Materials for Infrared Products - VitalChem - infrared materials
Apollo routinely diamond turns optics from the following materials; plastic (Acrylic, Styrene, Zeonex, Zeonor, Ultem), Nickel, Brass, Copper, Aluminum and many other materials.
Fresnelequation
Single point diamond turning is selected as a manufacturing method for its unique advantages in precision, performance, and cost-effectiveness. The human operator is just as important as the process itself, so choosing the best manufacturer for your optics project is essential.
Fresnelreflection
These components have many uses in automotive, aerospace, medical, security, consumer products, and military and defense industries.
Fresnellight
Apollo has an extensive in-house design and testing infrastructure to support its Single Point Diamond Turning services. Support capabilities include:
fresnel is a python library for path tracing publication quality images of soft matter simulations in real time. The fastest render performance is possible on NVIDIA GPUs using their OptiX ray tracing engine. fresnel also supports multi-core CPUs using Intel's Embree ray tracing kernels. Path tracing enables high quality global illumination and advanced rendering effects controlled by intuitive parameters (like roughness, specular, and metal).
fresnellens中文
Apollo's Single-Point Diamond Turning (SPDT) lathes produce superior optical surface finishes and consistent performance in plastic and metals. The SPDT process is used to fabricate optical components and to machine the optical surface on the inserts used in the molding process.The SPDT process can fabricate small quantities of custom optical prototypes prior to production molding the optics.
Apollo Optical Systems currently has three Single Point Diamond Turning lathes: One Innolite IL300 and two Precitech Nanoform 200 lathes (for manufacturing asymmetrical components).
Despite the versatility of single point diamond turning, there are also material restrictions. It can accommodate a range of plastics, metals, and infrared crystals, but not glass. One solution is to machine the mold with a compatible material, then use a glass press molding machine to fabricate it.
See the installation guide for details on installing fresnel with conda, docker, singularity, and compiling from source.
Use the fresnel discussion board to post questions, ask for support, and discuss potential new features. File bug reports on fresnel's issue tracker. fresnel is an open source project. Please review the contributor's guide for more information before contributing.
fresnel中文
From our initial discussions with our customers, through delivery, quality is always our main concern. Our Single Point Diamond Turning center is supported by the latest Apollo metrology. Our knowledge and extensive experience of optical design and metrology allows us to perform complete characterization of all our SPDT optical components and molding inserts.
Read the tutorial and reference documentation on readthedocs. The tutorial is also available in Jupyter notebooks in the fresnel-examples repository.
Fresnellens
Depending on the equipment and systems’ precision, single point diamond turning can achieve machining accuracy of 1 nm or less and material removal rate of more than 10−4 mm3/s.
One advantage of using SPDT with polymer optics is that many optical polymers can be directly diamond turned. This means that prototype optics can be produced (via SPDT) in the same material that will be used in mass production (via injection molding).
Single point diamond turning leaves tiny tool marks on finished surfaces, which can degrade the optical performance.
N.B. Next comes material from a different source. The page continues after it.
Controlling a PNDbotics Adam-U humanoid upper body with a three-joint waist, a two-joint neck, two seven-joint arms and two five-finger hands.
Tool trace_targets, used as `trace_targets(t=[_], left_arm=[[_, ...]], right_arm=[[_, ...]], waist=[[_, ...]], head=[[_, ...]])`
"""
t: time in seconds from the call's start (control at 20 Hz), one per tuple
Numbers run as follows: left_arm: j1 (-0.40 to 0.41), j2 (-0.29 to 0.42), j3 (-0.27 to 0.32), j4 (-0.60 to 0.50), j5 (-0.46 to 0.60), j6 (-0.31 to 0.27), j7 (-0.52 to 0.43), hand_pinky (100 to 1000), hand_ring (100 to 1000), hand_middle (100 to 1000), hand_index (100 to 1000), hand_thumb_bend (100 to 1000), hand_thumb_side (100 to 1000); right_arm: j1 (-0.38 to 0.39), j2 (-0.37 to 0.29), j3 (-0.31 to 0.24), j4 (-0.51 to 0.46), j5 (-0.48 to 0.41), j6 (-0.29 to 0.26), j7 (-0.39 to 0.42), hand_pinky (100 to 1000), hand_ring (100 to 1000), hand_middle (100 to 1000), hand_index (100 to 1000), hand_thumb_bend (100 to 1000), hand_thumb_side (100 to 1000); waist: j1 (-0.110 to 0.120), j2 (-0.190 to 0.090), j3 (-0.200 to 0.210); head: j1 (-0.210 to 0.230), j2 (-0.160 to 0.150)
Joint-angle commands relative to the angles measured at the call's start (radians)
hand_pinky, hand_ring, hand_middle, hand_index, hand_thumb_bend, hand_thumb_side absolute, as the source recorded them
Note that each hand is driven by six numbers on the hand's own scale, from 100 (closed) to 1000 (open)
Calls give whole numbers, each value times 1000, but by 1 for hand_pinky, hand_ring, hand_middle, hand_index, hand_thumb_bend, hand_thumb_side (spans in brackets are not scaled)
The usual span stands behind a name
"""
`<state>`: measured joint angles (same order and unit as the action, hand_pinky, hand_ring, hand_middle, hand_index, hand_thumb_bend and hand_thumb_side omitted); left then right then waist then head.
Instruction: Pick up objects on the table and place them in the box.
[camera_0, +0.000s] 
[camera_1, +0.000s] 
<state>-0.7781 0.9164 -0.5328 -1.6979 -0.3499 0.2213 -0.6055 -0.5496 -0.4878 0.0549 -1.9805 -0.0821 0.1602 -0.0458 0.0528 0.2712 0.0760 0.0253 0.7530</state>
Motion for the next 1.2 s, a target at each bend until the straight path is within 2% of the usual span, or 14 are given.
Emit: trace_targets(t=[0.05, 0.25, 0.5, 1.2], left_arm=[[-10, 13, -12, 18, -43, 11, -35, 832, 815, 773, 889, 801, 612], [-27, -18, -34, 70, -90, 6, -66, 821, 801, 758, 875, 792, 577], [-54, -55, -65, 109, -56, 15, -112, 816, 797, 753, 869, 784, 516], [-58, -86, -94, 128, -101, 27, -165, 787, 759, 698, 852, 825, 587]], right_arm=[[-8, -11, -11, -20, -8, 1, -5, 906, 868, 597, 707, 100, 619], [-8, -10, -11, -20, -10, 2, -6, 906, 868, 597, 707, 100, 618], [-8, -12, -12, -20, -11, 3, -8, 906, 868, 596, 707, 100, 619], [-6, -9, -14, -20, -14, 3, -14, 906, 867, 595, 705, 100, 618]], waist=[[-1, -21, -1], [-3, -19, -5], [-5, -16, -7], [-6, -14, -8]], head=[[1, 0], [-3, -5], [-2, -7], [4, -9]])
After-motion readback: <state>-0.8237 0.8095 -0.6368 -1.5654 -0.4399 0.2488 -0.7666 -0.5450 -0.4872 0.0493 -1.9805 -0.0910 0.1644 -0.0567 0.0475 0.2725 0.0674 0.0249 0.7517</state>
Typically, these tool marks are inconsequential if the optical elements are big enough, so this consideration should be addressed in the design phase. In addition, smoothing techniques like bonnet polishing, magnetorheological finishing (MRF), and ion beam figuring (IBF) can remove residual marks.
Depending on the project’s specifications, diamond turning can be a cost-effective and affordable option over other optical manufacturing methods. Prototyping typically involves a higher upfront cost with lower per-unit costs.